Nirgendwo in Deutschland währte die Kleinstaaterei so lange wie in Thüringen. Die Grafik unten (aus Wikipedia) zeigt die politischen Grenzen von 1910 auf. Erst mit dem (Reichs-)Gesetz vom 30. April 1920 wurde zum Folgetag das Land Thüringen aus 7 Einzelstaaten gebildet. Als „kleinthüringer Lösung“. Preußen war nicht bereit gewesen, auch nur einen Quadratzentimenter beizusteuern. Das geschah erst nach 1945. 7 plus 1 Sterne zieren deshalb heute das Thüringer Landeswappen. Thüringen – das Land mit den vielen Residenzen.
Begeben wir uns nach Gotha
Entstanden ist die Herrschaft Sachsen-Gotha, wie all die Thüringer „Herzogtümer“ aus den Erbfolgeregelungen des Hauses Wettin, der „ernestinischen Linie“: Gab es mehr als einen Sohn, wurde die Herrschaft geteilt.
Auch die Grundbesitzverhältnisse in Thüringen sind kleinteilig. Die Enteignung von Großgrundbesitz mit 100 ha und mehr durch die ostdeutsche „Bodenreform“ 1947 erfaßte nur 15 % der landwirtschaftlichen Nutzfläche Thüringens. In Mecklenburg (-Vorpommern) waren es 54 %.
Hoch über Gotha erhebt sich das im 17. Jahrhundert errichtete Residenzschloß Friedenstein (Bild unten).
Dort residierte Ernst „der Fromme“, der im damaligen 17. Jahrhundert als erster deutscher Monarch eine allgemeine Schulpflicht durchsetzte. In Gotha seien die Bauern und Handwerker gebildeter, als anderswo der Adel, hieß es noch zu Goethes Zeiten. Im winzigen Gotha fand der Karthograf Justus Perthes das qualifizierte Personal für seinen Verlag.

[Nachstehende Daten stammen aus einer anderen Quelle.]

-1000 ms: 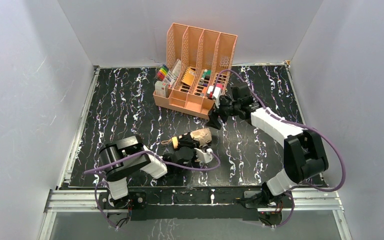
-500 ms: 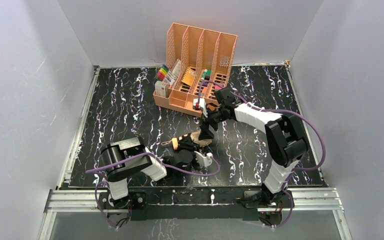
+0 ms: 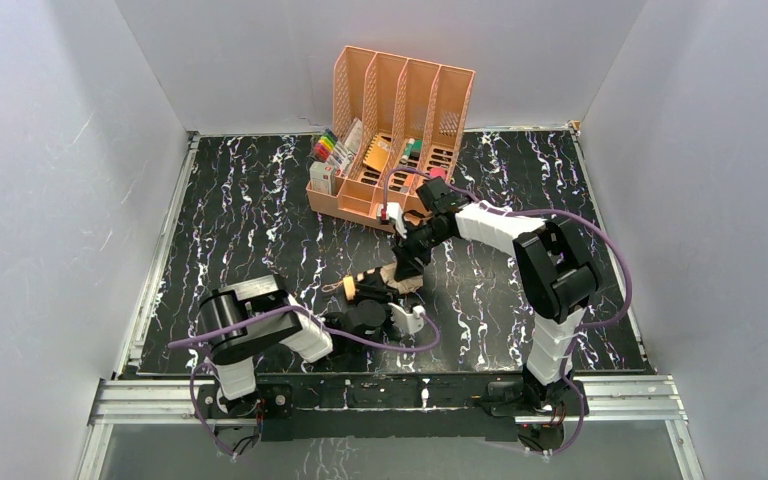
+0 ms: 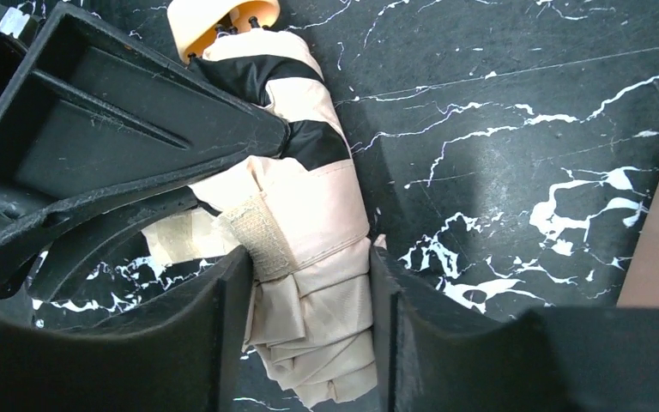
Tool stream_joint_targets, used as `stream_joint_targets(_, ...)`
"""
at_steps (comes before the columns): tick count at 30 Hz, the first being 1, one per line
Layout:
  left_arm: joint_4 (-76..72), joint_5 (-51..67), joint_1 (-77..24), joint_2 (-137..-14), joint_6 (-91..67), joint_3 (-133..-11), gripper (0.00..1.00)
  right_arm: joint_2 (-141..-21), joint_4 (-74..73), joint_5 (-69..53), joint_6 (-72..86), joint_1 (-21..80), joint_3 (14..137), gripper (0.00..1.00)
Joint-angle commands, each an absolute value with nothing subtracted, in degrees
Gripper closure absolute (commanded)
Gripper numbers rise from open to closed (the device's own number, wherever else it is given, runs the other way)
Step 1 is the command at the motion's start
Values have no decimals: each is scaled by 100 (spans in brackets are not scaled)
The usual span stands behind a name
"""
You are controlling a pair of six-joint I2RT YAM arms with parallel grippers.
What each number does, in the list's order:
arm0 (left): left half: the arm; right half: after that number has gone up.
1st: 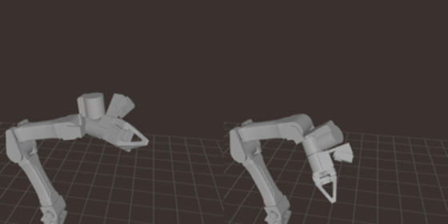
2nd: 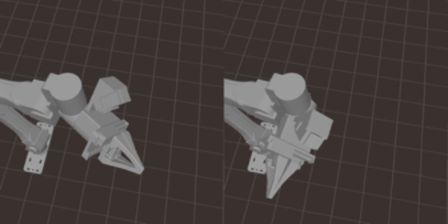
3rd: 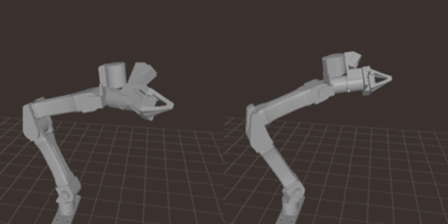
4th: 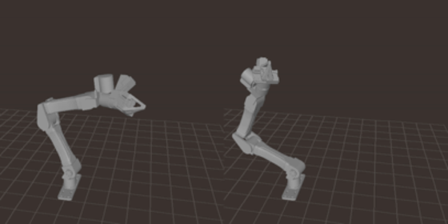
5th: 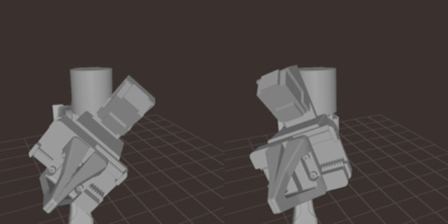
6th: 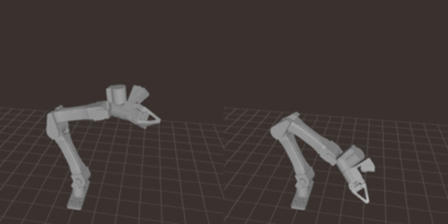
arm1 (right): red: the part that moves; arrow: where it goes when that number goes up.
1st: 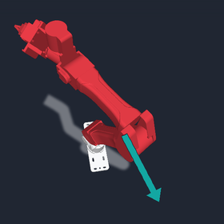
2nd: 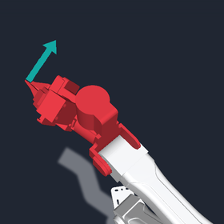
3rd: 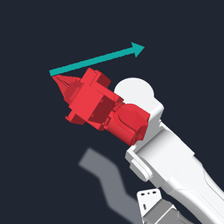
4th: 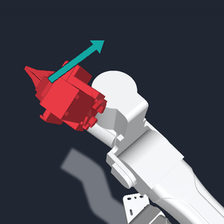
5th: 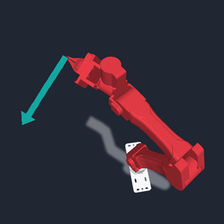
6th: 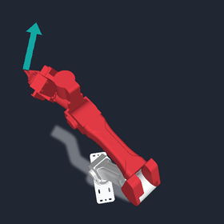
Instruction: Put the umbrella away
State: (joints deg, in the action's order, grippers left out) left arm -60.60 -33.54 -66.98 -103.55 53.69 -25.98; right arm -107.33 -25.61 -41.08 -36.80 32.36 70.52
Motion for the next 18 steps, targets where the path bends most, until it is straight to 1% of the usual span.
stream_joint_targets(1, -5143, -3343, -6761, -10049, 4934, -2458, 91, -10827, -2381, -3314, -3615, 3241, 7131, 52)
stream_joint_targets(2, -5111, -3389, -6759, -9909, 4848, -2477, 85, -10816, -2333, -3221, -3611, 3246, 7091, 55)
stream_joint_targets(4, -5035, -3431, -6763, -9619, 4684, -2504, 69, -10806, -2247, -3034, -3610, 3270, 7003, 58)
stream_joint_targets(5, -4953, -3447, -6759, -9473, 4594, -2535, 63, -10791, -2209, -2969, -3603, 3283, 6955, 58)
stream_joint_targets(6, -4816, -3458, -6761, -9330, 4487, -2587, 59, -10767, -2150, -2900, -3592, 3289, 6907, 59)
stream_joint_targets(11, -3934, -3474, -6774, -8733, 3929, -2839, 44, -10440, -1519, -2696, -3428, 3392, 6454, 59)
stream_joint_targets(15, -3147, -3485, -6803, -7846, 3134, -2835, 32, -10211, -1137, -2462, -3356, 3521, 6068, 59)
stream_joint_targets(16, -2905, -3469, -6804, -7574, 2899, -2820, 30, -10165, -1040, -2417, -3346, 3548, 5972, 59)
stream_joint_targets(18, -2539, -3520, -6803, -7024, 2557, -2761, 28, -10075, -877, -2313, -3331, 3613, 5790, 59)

Mit dieser Bildungsgeschichte war es kein Zufall, dass die SPD 1875 in Gotha gegründet wurde.
Übrigens:
Das britische Königshaus Windsor, das sich mit Ausbruch des Ersten Weltkrieges so genannt hatte, entstammt der „Gothaer Herzogs-Linie“. Als es nach dem Fall der Mauer ab 1990 sehr einfach wurde, in die DDR zu reisen, pilgerten Heerscharen britischer Touristen in die winzige Stadt in Thüringen.
Coburg
Coburg, das bis 1918 in Personalunion vom Gothaer Herzog regiert wurde, stimmte am 30. November 1919 mit überwältigender Mehrheit für eine Eingliederung nach Bayern.
Bis weit nach Thüringen hinein ist die „Veste Coburg“ (Bild oben) sichtbar. Mit dem Fernglas konnte ich als Teenager von Sonneberg aus jedes einzelne Fenster erkennen,
Von den einstigen Kunstschätzen des Kurfürsten Friedrich „des Weisen“, des Beschützers Martin Luthers, auch den Gemälden Lucas Cranachs des Älteren, sind die meisten heute in Gotha und Coburg aufzufinden.
Ein Stück hinaus liegt Schloß Rosenau mit einem herrlichen englischen Garten (Bild unten).